Three ways to learn to be patient

As we all know, life goes fast, and if you snooze you lose.  We rush to check our social media because we posted a photo an hour ago and we can’t wait to see the reaction.   We send an email and get frustrated if we don’t have a response on our own timeframe. We order a product on-line and expect it at our door next day.

What we could use is a little patience.  Last week’s blog introduced patience as this month’s topic.  Missed it? You can read it here.

Learning the skill of patience allows you to live with less stress, anxiety and frustration. It gives you the ability to not be troubled by the changes that are so often sprung upon us. When we are eager to move forward and life isn’t ready yet, it gives us breathing room.

More than that, it gives you reaction time – that magical space between action and reaction.

Here are three sure-fire ways to help you strengthen your patience muscle

1. Let go of what’s outside your control. Frustrated because your teenager’s room is a pigsty? Is that really your problem if you don’t actually reside in that room? Close the door so you don’t see it. By giving permission to your child to be a slob, you’re teaching them the consequences of choosing disarray.   No clean clothes? Ah, too bad – if they had been put in the hamper they wouldn’t be dirty.

Bottom line, you can’t control anyone else or outcomes, but you can control your response. By being patient with what’s outside your control, you give others permission to grow into who they really are while simultaneously lowering your blood pressure.

2.  Meditate, or find an equivalent. Find a way to develop the ability to maintain stillness in the midst of the chaos and disappointment. When your mind is quiet, you are less reactionary. It strengthens your self-control and grace.

If you are new to meditation, there are many excellent training formats available to you. My go to is where the first series of ten 10-minute sessions is free. Focusing activities such as knitting or crochet, where you count the stitches, or doing a crossword puzzle can help allow the world to drop away. Even focused walking is a type of meditation.

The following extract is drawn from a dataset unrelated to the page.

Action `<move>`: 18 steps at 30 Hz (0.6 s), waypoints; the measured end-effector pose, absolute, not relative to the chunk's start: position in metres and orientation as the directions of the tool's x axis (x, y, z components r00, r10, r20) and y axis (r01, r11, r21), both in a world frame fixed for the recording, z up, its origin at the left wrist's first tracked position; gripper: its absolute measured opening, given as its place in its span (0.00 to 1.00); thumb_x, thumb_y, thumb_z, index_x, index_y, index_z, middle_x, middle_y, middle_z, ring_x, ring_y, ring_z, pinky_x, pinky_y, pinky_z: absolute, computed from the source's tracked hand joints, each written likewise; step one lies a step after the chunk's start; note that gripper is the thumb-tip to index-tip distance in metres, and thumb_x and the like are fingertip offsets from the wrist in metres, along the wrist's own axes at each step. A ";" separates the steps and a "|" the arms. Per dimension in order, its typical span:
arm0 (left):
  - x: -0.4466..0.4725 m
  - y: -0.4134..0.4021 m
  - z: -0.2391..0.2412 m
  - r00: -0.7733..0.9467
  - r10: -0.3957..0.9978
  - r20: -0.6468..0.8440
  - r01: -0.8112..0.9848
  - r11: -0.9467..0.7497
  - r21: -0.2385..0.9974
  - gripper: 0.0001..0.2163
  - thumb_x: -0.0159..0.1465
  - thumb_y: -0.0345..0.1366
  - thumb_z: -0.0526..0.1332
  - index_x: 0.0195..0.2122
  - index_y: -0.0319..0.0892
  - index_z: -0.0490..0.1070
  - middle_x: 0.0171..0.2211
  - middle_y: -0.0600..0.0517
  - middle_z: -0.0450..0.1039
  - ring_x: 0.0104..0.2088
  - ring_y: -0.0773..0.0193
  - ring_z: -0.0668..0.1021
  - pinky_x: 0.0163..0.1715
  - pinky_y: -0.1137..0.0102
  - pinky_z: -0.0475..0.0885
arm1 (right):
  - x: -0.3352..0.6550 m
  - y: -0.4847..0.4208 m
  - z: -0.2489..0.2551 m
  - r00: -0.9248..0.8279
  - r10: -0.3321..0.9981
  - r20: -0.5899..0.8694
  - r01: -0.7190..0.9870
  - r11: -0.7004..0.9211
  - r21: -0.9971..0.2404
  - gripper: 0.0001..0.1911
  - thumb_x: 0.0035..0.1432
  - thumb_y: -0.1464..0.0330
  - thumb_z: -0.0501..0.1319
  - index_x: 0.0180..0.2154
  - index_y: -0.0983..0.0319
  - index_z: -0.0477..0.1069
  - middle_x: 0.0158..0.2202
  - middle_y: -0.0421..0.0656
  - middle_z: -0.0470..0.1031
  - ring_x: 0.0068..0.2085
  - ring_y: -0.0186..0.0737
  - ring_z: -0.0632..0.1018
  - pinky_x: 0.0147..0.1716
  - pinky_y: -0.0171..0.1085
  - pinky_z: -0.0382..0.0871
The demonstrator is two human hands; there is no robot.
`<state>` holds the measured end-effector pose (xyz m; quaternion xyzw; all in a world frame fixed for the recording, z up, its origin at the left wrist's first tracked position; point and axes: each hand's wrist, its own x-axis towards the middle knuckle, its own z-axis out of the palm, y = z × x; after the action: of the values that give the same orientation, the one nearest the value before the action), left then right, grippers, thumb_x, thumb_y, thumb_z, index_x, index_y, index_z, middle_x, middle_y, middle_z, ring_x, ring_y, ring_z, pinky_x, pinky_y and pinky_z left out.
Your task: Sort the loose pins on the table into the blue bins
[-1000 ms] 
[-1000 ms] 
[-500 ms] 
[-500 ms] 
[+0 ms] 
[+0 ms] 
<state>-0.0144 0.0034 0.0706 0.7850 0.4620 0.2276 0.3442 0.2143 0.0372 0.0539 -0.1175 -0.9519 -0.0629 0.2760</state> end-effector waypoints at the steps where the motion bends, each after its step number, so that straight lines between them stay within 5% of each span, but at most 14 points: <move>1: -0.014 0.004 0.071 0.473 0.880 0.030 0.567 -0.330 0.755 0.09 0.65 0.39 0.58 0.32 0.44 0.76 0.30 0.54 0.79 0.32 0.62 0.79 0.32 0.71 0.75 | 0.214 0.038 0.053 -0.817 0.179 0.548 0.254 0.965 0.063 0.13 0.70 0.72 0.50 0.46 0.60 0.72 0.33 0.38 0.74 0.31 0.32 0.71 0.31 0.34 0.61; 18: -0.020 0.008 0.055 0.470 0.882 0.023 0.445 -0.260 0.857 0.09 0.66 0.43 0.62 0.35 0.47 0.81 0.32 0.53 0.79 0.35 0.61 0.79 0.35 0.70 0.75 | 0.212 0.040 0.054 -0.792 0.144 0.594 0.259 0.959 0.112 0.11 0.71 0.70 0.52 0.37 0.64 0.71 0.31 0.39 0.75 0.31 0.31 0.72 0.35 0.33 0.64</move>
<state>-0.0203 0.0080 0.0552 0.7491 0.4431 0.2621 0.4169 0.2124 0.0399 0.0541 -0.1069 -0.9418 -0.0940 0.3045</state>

3.  Practice self-awareness. When you’re in a frustrating situation, how do you react? Where do you feel it in your body? Do a check in several times a day and note your emotions and state of mind. Your awareness will help you maintain your calm.

Here’s an exercise to practice self-awareness. Focus your attention on your feet and feel them solidly on the ground. Then starting from your feet, run a mental scan up your body noting what you are feeling. Spend a few minutes doing this every day and you’ll notice the stress more quickly.   That’s a signal to you that it’s time to be patient.